The show itself was uneven. It reached peaks of emotion similar to the more accustomed versions, but it came up short at least as many times.
To be fair, I am rather certain that the show I saw was the first time the production had been in front of a paying and objective audience.
My guess is that the cast hadn't yet come to realize that a show this big has no place for humility. It's big and can support a huge performance. Which is not to say that it wasn't effective, but it can be so much more. And once it is trusted to hold up its end of the melodrama it can bear the weight of their raw emotion.
At time's they hit it. Kieran Martin Murphy only half embodies the rich soul of Jean Valjean until the second act when he delivers one of the most awe inspiring renditions of "Bring Him Home" ever. Rejean Cournoyer also reaches for the upper limits of his role with Javert's final song. Jeffrey Victor as Marius is out-charisma-ed by Jonathan Winsby's Enjolras until after the latter's final exit and he has no chance to answer to Victor's wonderfully wrought "Empty Chairs at Empty Tables." Spirit of the West front-man John Mann even fails to come out the gate strong, though gets there later. The Thenardier's as roles are saddled with the task of having their best song – by a country mile – be their first song, leaving them little place to go. Previous portrayals have answered this issue by making such a big meal of the first that the latter ones are inevitably forgotten. Mann and Nicola Lipman (in possibly the most jarring yet ultimately successful casting of the show) finish stronger than they began. Almost as if they're wilfully trying to not retread the well-worn territory of previous "Master of the House" renditions by under-playing it.
As the show went on the performances grew stronger. I continue to chalk it up to being a show that is still finding it's legs – the cast getting more confident as it goes along.
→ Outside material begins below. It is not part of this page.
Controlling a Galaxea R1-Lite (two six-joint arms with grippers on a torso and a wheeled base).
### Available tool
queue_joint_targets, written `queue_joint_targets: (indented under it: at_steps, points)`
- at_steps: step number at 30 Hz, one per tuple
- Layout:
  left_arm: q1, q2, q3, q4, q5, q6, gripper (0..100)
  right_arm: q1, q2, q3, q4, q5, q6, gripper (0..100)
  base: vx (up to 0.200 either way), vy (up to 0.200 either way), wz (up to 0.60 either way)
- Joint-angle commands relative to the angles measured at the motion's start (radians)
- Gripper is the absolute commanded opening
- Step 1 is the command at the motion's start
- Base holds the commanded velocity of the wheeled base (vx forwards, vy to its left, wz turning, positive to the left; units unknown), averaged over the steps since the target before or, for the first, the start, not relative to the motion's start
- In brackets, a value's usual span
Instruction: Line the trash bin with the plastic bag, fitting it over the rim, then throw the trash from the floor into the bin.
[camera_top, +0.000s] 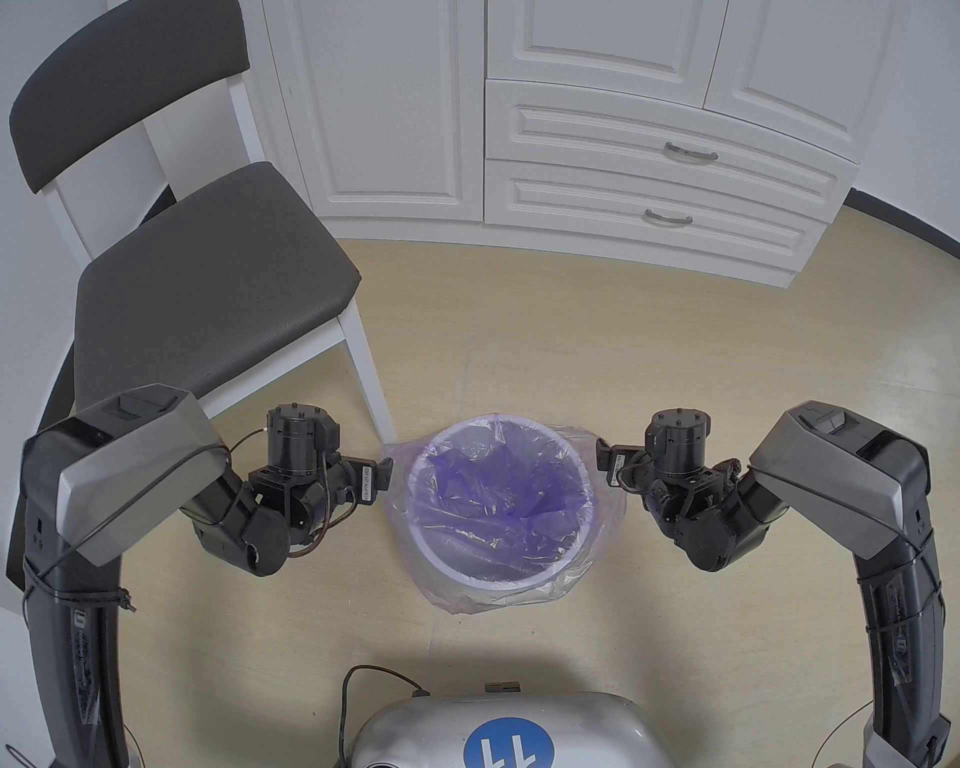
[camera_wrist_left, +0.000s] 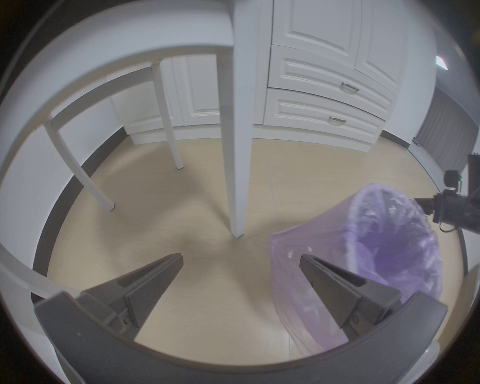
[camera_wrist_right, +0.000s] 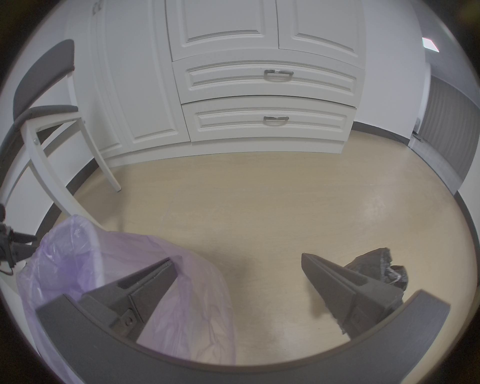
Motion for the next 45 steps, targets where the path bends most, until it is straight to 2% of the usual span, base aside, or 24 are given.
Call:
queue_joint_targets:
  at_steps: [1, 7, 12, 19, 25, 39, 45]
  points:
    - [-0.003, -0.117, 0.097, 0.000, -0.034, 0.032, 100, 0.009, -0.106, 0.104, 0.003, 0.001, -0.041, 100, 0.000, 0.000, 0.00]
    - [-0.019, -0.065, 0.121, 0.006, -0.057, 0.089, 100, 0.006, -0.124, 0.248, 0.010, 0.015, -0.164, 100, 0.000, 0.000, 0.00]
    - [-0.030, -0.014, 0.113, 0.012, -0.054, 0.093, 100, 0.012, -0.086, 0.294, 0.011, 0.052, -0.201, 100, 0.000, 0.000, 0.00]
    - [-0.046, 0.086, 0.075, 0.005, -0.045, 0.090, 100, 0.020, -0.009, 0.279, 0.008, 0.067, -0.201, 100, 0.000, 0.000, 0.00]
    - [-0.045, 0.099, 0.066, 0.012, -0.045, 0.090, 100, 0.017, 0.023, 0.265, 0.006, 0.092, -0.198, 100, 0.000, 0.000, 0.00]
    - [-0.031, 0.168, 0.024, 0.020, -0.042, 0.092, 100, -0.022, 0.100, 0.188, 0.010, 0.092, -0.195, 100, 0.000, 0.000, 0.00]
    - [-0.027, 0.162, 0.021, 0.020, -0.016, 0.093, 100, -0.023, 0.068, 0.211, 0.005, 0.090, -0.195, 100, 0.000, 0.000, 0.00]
I never felt Rebecca Talbot lived in the costume shoes of Eponine – the role I once rapped (and was no more effective, just silly really) and indeed I was hardly moved by "A Little Fall of Rain" a song that always chokes me up. I was amused to see her surprised reaction to the audience's overwhelmingly positive response – a deserved (despite my quibbles) standing ovation. She didn't seem to be alone... more fuel to my theory that the cast was trying on the size of the show in front of an audience for the first time.
For the most part the child actors are solid. Joshua Ballard as Gavroche is engaging as Gavoroche, Rachael Withers as Young Eponine finds no emotional reality and merely demonstrates her judgment of her character... and thankfully is off stage in little more than one scene, Emily Machette falls between the two as Young Cosette - luckily landing far closer to the former than the latter.
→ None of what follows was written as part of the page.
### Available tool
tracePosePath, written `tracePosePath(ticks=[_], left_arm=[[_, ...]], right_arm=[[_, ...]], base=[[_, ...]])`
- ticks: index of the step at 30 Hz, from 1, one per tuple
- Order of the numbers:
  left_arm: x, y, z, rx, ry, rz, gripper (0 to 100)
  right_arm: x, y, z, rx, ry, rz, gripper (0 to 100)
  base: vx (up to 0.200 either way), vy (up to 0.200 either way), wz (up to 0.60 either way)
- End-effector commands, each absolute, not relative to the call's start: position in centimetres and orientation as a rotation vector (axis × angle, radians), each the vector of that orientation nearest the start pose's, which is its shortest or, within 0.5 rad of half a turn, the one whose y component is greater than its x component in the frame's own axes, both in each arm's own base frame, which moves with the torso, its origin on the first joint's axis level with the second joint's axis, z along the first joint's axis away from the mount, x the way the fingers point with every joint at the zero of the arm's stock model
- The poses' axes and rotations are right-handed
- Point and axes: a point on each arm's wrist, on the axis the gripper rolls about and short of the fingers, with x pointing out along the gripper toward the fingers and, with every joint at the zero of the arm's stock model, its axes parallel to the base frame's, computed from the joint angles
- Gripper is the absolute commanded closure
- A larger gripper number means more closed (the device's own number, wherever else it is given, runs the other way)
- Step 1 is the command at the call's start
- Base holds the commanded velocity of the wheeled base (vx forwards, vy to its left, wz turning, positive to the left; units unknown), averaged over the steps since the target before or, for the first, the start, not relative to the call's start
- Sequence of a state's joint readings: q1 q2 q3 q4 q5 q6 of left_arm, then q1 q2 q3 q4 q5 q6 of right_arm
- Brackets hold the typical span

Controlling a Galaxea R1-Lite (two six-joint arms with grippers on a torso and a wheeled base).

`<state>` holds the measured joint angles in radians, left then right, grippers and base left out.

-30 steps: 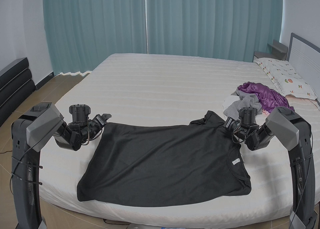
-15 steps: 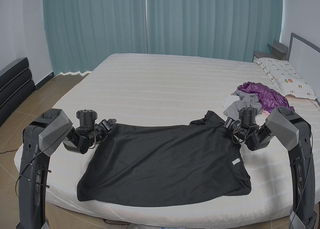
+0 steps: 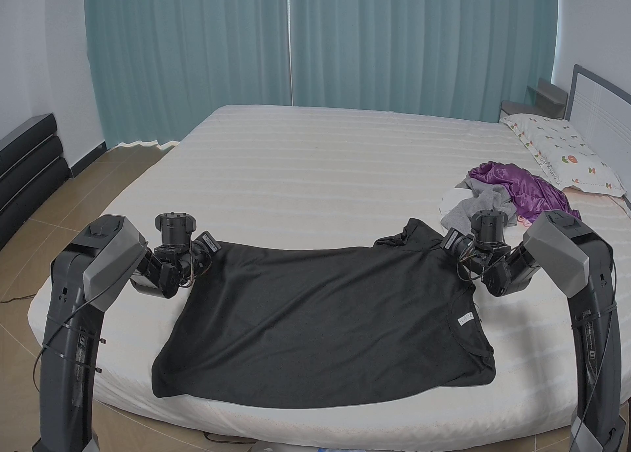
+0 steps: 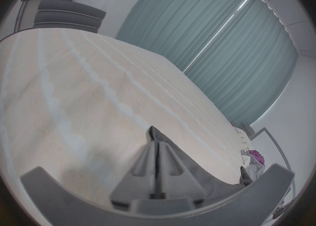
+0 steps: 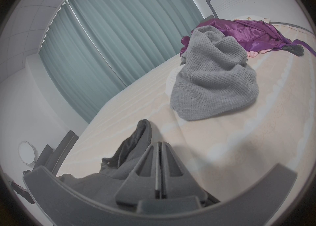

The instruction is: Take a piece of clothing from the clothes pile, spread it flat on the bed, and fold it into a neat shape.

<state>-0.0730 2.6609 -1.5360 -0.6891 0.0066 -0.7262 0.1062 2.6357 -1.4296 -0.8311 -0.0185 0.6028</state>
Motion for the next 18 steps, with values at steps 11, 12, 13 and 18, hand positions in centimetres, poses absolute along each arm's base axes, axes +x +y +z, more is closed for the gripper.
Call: tracePosePath(ticks=[11,12,13,18], left_arm=[[51.0,-2.4,-0.9,-0.709,0.306,0.119,100],[51.0,-2.4,-0.9,-0.709,0.305,0.118,100],[51.1,-2.3,-0.6,-0.711,0.285,0.114,100],[51.5,-1.9,-0.1,-0.713,0.229,0.128,100]], right_arm=[[49.9,4.4,-1.1,0.589,0.27,-0.033,100],[49.9,4.4,-1.1,0.589,0.268,-0.034,100],[50.3,4.3,-1.0,0.59,0.249,-0.043,100],[51.4,4.3,-0.8,0.592,0.166,-0.072,100]], base=[[0.0,0.0,0.0],[0.0,0.0,0.0],[0.0,0.0,0.0],[0.0,0.0,0.0]])
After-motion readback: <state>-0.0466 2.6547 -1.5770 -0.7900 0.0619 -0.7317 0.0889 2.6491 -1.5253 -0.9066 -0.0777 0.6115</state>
Doing Les Miserables at this particular juncture puts two numbers in particular under inevitable scrutiny. The previously mentioned "Bring Him Home" – Kieran Martin Murphy out sings Jaimie Pugh in a walk. Pugh is tender and beautiful, but Murphy adds drama with fantastic dynamics. Sarah Jean Hosie doesn't fare as well against her virtual competition Susan Boyle. I suspect she may have even been psyching herself out. She knows, like everyone else does, that Boyle's "I Dreamed a Dream" instantly became one of the most viewed pieces of music on YouTube ever. The pressure to match that performance is unavoidable, and counter productive. Hosie bucks the trend of the show and tries too hard.
Excepting a few surprisingly cheap bits of lazy stagecraft the staging itself is more successful and intriguing than clunky... though on occasion it is the latter. I am surprised that Director Bill Millerd, AD of one of the largest theatre companies in the country slips into the a few hackneyed moments of staging that threaten to de-rail the show. It's as if the show runs on five gears but Millerd only has four.
I'd be curious to see the show a sixth time later in the run to see how it has matured. I expect many of my criticisms will be answered as the actors are inspired by the strength of the material to reach the heights that the show's structure can support building up to.